From the listing below, pull out every line where the string "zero" appears.

Material provided
===============

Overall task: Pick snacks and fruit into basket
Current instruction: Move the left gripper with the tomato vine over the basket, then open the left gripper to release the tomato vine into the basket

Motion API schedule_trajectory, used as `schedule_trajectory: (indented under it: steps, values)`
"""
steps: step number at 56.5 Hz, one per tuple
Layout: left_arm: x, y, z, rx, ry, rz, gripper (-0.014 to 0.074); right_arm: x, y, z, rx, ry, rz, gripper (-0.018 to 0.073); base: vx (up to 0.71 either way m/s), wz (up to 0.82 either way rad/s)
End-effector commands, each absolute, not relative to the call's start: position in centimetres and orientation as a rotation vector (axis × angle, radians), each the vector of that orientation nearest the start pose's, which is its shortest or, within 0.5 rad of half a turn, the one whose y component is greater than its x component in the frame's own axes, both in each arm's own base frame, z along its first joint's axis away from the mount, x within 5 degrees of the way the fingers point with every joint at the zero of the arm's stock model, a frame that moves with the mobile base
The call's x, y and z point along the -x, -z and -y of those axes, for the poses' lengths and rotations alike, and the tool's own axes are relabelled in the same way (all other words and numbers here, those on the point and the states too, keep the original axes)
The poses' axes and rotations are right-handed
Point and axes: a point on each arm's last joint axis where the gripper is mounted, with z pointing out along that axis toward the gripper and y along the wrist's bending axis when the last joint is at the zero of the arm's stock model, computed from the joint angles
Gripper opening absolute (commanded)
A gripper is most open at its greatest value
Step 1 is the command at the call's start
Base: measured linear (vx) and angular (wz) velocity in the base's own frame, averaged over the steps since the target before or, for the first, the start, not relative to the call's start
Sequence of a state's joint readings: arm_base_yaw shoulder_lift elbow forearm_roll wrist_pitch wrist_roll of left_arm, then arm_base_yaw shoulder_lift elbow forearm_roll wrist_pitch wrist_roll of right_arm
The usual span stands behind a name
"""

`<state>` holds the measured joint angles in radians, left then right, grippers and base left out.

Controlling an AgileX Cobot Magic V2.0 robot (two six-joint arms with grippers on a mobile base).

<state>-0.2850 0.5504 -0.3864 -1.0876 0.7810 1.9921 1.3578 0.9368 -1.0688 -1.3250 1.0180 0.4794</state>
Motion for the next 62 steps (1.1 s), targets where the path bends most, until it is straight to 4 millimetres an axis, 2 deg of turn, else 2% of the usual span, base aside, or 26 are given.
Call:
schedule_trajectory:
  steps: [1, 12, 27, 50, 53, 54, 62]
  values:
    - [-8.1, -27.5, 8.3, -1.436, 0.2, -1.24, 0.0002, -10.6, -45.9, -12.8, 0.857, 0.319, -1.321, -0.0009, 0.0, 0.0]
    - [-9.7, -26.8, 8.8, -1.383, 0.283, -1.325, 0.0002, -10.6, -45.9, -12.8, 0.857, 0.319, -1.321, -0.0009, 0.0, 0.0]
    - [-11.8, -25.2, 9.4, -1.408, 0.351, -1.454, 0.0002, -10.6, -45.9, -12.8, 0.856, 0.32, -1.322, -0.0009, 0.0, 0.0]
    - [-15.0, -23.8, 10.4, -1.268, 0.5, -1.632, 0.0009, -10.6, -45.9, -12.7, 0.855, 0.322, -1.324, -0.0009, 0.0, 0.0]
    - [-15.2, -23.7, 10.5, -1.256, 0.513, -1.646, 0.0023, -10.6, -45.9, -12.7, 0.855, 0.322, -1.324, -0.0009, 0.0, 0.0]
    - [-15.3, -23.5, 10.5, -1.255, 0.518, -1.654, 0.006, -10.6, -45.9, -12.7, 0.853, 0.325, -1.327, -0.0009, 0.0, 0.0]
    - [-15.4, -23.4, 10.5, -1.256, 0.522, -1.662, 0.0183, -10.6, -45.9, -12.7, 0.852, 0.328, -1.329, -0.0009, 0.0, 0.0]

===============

Response to this exercise
End-effector commands, each absolute, not relative to the call's start: position in centimetres and orientation as a rotation vector (axis × angle, radians), each the vector of that orientation nearest the start pose's, which is its shortest or, within 0.5 rad of half a turn, the one whose y component is greater than its x component in the frame's own axes, both in each arm's own base frame, z along its first joint's axis away from the mount, x within 5 degrees of the way the fingers point with every joint at the zero of the arm's stock model, a frame that moves with the mobile base
Point and axes: a point on each arm's last joint axis where the gripper is mounted, with z pointing out along that axis toward the gripper and y along the wrist's bending axis when the last joint is at the zero of the arm's stock model, computed from the joint angles

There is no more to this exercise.